We have all met, upon occasion, someone of real and transparent goodness, and from such persons something like a light shines forth that is doubtless at the origin of the halo with which painters endow them. Such a gentle light surrounds a person simply good. What of a saint? I don't think I've ever been in the physical presence of one; but I have seen on photo and on film, and read the writings of, some I canonise in my heart and the Church may soon if it has not already. And from such persons there comes a power, a penetrating influence that is like a vast radiance: quiet often, unassuming even, not always uncontroversial but impossible to ignore.

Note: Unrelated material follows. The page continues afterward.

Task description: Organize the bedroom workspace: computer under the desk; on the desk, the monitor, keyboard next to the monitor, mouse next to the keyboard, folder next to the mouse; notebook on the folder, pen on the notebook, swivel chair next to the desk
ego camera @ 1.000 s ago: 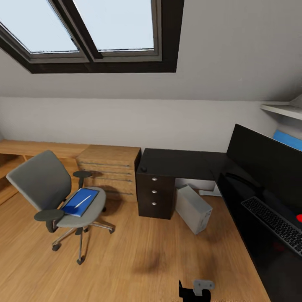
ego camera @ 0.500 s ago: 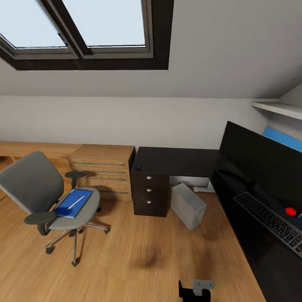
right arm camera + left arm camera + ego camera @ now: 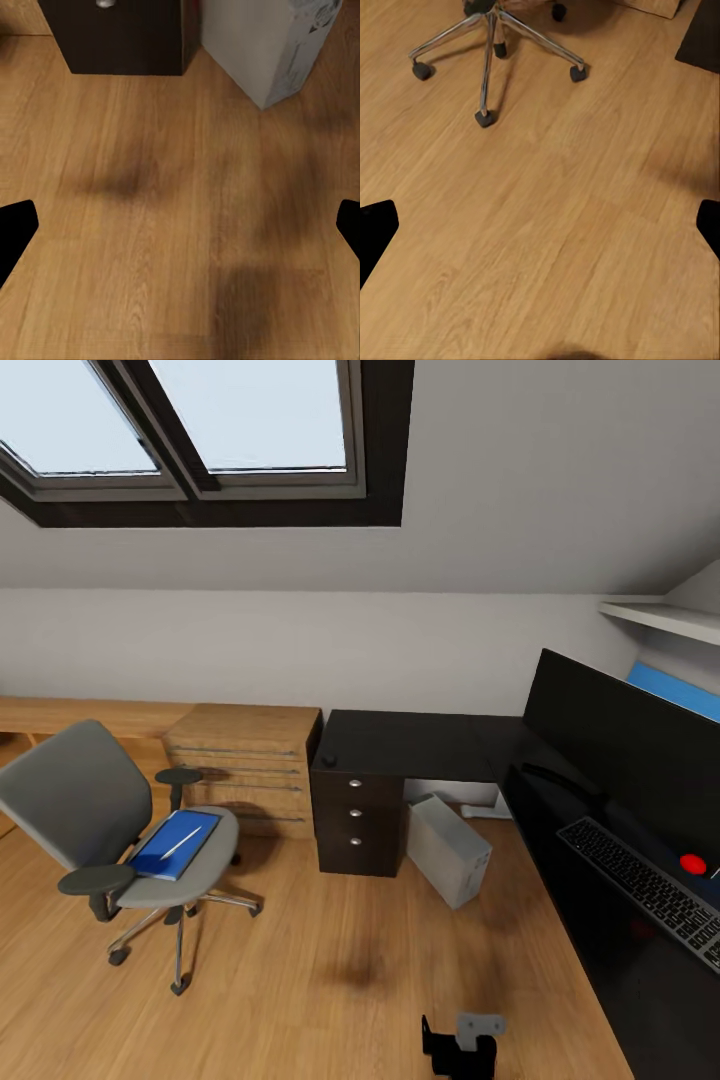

Now imagine a room, a palace, a firmament full of such singular intensities. Can our minds and hearts even begin to encompass the light and the cosmic joy of it? It would intimidate us; it would frighten us. And if it would frighten us, think of what it must do to those sad souls and spirits who cannot abide the love of God and have chosen endless night rather than have to encounter it. No wonder that at the mere approach of its mere commemoration they gibber and howl and stalk our streets in despair. They want our blood, or at least our happiness: they are mad with jealousy and bent on our destruction. So we light fires and candles, we sing songs, we eat and drink and pray, and we hug our children in their small disguises; because we are creatures of hope, and tomorrow comes the light of all God's darlings, united for our good.